**RECORDS TO PROCESS**
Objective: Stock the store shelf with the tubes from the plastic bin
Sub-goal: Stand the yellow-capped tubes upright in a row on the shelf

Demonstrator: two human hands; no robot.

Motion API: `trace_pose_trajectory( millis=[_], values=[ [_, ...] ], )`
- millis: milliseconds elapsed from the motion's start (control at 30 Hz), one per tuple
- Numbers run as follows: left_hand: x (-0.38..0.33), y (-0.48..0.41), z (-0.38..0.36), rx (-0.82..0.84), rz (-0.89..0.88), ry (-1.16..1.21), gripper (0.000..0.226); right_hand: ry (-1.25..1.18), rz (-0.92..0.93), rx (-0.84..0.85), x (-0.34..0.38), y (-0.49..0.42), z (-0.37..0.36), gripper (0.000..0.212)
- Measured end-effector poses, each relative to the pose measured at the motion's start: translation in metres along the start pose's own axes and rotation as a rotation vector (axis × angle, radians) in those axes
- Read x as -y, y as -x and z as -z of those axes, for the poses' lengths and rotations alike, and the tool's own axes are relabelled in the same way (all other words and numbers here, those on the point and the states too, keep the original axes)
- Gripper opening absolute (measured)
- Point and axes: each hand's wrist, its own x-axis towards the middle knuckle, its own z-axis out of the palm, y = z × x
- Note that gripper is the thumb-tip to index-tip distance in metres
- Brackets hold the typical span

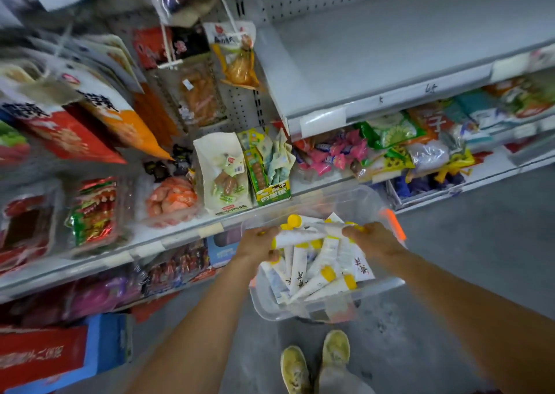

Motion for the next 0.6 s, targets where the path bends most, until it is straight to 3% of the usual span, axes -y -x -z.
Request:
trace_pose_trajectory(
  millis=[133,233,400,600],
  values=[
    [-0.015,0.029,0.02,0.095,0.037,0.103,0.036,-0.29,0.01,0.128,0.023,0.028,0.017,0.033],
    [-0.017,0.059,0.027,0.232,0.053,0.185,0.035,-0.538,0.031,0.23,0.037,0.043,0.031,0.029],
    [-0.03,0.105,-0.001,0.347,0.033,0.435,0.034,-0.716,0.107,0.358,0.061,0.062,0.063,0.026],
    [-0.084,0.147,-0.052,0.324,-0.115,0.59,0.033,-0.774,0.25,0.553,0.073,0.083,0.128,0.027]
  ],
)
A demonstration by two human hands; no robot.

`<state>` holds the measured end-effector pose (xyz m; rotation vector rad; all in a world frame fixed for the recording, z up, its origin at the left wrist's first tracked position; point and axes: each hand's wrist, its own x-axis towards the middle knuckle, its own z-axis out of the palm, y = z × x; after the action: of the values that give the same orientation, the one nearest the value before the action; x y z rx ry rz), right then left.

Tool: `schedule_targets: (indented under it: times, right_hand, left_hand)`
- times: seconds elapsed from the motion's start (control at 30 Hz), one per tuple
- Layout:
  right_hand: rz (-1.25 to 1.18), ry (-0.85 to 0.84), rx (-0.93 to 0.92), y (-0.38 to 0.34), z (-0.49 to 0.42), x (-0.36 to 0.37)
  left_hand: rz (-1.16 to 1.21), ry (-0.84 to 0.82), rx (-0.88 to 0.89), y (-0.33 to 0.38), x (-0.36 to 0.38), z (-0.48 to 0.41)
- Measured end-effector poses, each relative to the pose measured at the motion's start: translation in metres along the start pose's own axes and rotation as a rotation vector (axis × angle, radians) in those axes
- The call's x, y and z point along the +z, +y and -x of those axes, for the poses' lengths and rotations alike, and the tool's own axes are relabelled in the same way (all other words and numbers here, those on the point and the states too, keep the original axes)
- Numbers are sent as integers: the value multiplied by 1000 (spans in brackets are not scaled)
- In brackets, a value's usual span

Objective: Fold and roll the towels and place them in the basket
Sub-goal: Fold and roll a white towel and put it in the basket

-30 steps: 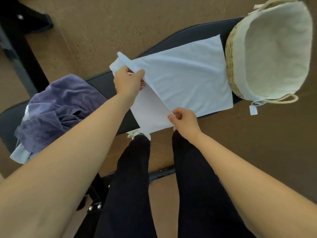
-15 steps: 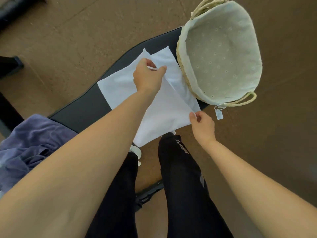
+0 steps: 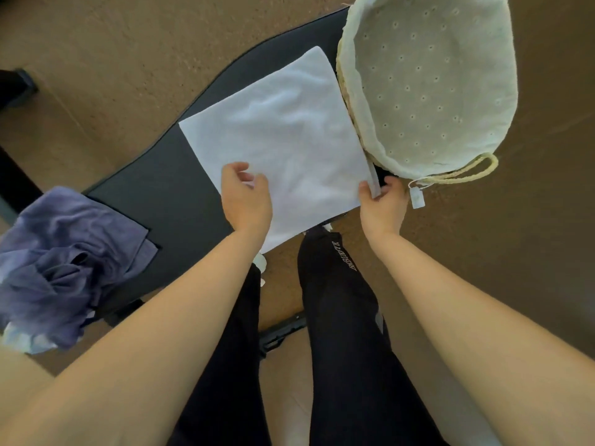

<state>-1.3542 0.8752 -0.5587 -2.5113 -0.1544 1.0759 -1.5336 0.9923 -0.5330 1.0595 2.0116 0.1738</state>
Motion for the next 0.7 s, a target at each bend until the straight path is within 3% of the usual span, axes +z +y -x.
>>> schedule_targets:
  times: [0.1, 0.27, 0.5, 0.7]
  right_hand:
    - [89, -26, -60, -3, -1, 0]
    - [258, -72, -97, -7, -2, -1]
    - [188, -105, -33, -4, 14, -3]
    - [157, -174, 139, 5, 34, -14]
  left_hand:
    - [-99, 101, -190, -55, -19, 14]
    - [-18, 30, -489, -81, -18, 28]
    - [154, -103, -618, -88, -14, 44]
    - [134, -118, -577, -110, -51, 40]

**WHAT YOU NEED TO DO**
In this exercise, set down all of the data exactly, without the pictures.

**TASK SOLUTION**
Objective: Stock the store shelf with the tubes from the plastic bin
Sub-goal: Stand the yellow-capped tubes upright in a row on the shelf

Demonstrator: two human hands; no robot.

Motion API: `trace_pose_trajectory( millis=[_], values=[ [_, ...] ], )`
- millis: milliseconds elapsed from the motion's start (control at 30 Hz), one per tuple
- Numbers run as follows: left_hand: x (-0.38..0.33), y (-0.48..0.41), z (-0.38..0.36), rx (-0.82..0.84), rz (-0.89..0.88), ry (-1.16..1.21), gripper (0.000..0.226); right_hand: ry (-1.25..1.18), rz (-0.92..0.93), rx (-0.84..0.85), x (-0.34..0.38), y (-0.49..0.42), z (-0.37..0.36), gripper (0.000..0.212)
- Measured end-effector poses, each relative to the pose measured at the motion's start: translation in metres along the start pose's own axes and rotation as a rotation vector (axis × angle, radians) in those axes
- Read x as -y, y as -x and z as -z of those axes, for the poses' lengths and rotations alike, and the tool's own axes are relabelled in the same way (all other words and numbers here, those on the point and the states too, keep the original axes)
- Gripper opening absolute (measured)
- Point and axes: each hand's wrist, its own x-axis towards the middle knuckle, its own z-axis out of the palm, y = z × x
- Note that gripper is the thumb-tip to index-tip distance in metres
- Brackets hold the typical span


Motion for the next 0.6 s, targets where the path bends most, until it is straight to 3% of the usual span, axes -y -x -z.
Request:
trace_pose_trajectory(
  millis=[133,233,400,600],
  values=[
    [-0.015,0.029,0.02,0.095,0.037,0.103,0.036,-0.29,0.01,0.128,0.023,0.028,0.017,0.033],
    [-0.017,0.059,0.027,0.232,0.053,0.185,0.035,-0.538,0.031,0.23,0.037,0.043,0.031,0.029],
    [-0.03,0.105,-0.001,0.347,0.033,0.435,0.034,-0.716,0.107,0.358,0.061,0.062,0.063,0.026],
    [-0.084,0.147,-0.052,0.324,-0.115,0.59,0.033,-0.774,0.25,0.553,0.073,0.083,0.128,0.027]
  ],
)
A demonstration by two human hands; no robot.

`<state>` holds the measured end-effector pose (xyz m; rotation vector rad; all in a world frame fixed for the recording, z up, its origin at the left wrist's first tracked position; point and axes: each hand's wrist, its own x-axis towards the middle knuckle, its own z-axis out of the palm, y = z × x; after the action: of the values that give the same orientation, the one nearest the value before the action; x y z rx ry rz), right then left.

Tool: `schedule_targets: (indented under it: times, right_hand, left_hand)`
- times: seconds elapsed from the motion's start (control at 30 Hz), one per tuple
- Layout:
  right_hand: rz (-1.25 to 1.18), ry (-0.85 to 0.84), rx (-0.93 to 0.92), y (-0.38 to 0.34), z (-0.49 to 0.42), x (-0.36 to 0.37)
  left_hand: rz (-1.16 to 1.21), ry (-0.84 to 0.82), rx (-0.88 to 0.89), y (-0.33 to 0.38), x (-0.36 to 0.38), z (-0.48 to 0.41)
- Measured end-effector poses, each relative to the pose measured at the motion's start: translation in metres along the start pose's own axes and rotation as a rotation vector (axis × angle, radians) in those axes
- The call's x, y and z point along the +z, +y and -x of those axes, for the poses' lengths and rotations alike, and the tool's own axes are relabelled in the same way (all other words and numbers here, those on the point and the states too, keep the original axes)
- Numbers are sent as integers: the value multiplied by 1000 (spans in brackets are not scaled)
- In brackets, a value's usual span

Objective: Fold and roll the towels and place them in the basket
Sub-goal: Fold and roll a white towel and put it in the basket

-30 steps: 
-15 steps: 
+0 steps: 

<state>-1.3542 0.8752 -0.5587 -2.5113 -0.1544 1.0759 -1.5336 0.9923 -0.5330 1.0595 2.0116 0.1738</state>
Motion for the next 0.7 s, a target at each bend until the straight path is within 3% of the usual span, axes +z +y -x.
>>> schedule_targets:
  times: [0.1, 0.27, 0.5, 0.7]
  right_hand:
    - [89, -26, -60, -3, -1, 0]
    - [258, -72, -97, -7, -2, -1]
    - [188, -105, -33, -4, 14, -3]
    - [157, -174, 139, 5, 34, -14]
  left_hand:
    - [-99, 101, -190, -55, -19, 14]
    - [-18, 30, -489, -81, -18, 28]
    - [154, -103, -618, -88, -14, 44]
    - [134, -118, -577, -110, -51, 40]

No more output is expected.